Restate the listing exactly.

== Segment start ==

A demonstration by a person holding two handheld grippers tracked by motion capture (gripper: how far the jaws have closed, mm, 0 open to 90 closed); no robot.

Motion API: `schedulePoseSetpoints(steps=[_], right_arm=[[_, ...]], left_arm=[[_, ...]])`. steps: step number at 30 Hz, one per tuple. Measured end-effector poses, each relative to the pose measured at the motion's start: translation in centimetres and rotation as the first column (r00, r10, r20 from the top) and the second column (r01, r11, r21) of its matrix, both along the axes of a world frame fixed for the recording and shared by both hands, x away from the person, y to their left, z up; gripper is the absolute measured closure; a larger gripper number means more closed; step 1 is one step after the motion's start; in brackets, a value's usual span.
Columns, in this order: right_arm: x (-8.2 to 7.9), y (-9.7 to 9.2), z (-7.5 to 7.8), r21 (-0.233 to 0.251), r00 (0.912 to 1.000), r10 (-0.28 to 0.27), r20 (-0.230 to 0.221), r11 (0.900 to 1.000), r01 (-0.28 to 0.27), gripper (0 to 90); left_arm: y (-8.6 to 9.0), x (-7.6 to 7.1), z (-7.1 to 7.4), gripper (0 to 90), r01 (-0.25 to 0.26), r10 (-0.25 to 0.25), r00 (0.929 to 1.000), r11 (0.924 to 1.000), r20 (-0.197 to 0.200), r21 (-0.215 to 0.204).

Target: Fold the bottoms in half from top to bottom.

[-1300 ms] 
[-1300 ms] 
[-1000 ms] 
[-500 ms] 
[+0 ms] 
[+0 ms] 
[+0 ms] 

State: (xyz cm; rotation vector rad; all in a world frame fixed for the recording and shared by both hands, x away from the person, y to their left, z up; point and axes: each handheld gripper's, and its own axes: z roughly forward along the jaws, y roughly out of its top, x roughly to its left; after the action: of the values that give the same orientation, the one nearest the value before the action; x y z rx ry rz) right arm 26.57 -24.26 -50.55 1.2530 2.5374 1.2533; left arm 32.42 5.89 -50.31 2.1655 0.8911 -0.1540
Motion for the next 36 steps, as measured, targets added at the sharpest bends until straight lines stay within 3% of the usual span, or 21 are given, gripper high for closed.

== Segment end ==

→ RESPONSE TO THE TASK:
A demonstration by a person holding two handheld grippers tracked by motion capture (gripper: how far the jaws have closed, mm, 0 open to 90 closed); no robot.

Motion API: `schedulePoseSetpoints(steps=[_], right_arm=[[_, ...]], left_arm=[[_, ...]])`. steps: step number at 30 Hz, one per tuple. Measured end-effector poses, each relative to the pose measured at the motion's start: translation in centimetres and rotation as the first column (r00, r10, r20 from the top) and the second column (r01, r11, r21) of its matrix, both along the axes of a world frame fixed for the recording and shared by both hands, x away from the person, y to their left, z up; gripper is the absolute measured closure; a larger gripper number means more closed; step 1 is one step after the motion's start; in brackets, a value's usual span.
Columns, in this order: right_arm: x (-8.2 to 7.9), y (-9.7 to 9.2), z (-7.5 to 7.8), r21 (-0.233 to 0.251), r00 (0.912 to 1.000), r10 (-0.28 to 0.27), r20 (-0.230 to 0.221), r11 (0.900 to 1.000), r01 (-0.28 to 0.27), gripper (0 to 90); left_arm: y (-8.6 to 9.0), x (-7.6 to 7.1), z (-7.1 to 7.4), gripper (0 to 90), r01 (-0.25 to 0.26), r10 (-0.25 to 0.25), r00 (0.929 to 1.000), r11 (0.924 to 1.000), r20 (-0.197 to 0.200), r21 (-0.215 to 0.204).

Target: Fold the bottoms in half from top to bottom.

[-1300 ms] 
[-1300 ms] 
[-1000 ms] 
[-500 ms] 
[+0 ms] 
[+0 ms] 
[+0 ms] 

State: (xyz cm; rotation vector rad; all in a world frame fixed for the recording and shared by both hands, x away from the person, y to their left, z up; point and axes: each handheld gripper's, and its own axes: z roughly forward along the jaws, y roughly out of its top, x roughly to its left; after the action: of the values that give the same orientation, the one nearest the value before the action; x y z rx ry rz) right arm 26.57 -24.26 -50.55 1.2530 2.5374 1.2533; left arm 32.42 5.89 -50.31 2.1655 0.8911 -0.1540
Motion for the next 36 steps, as measured, targets added at the sharpest bends until straight lines stay within 3% of the usual span, or 21 are given, gripper high for closed.

Here the output is complete.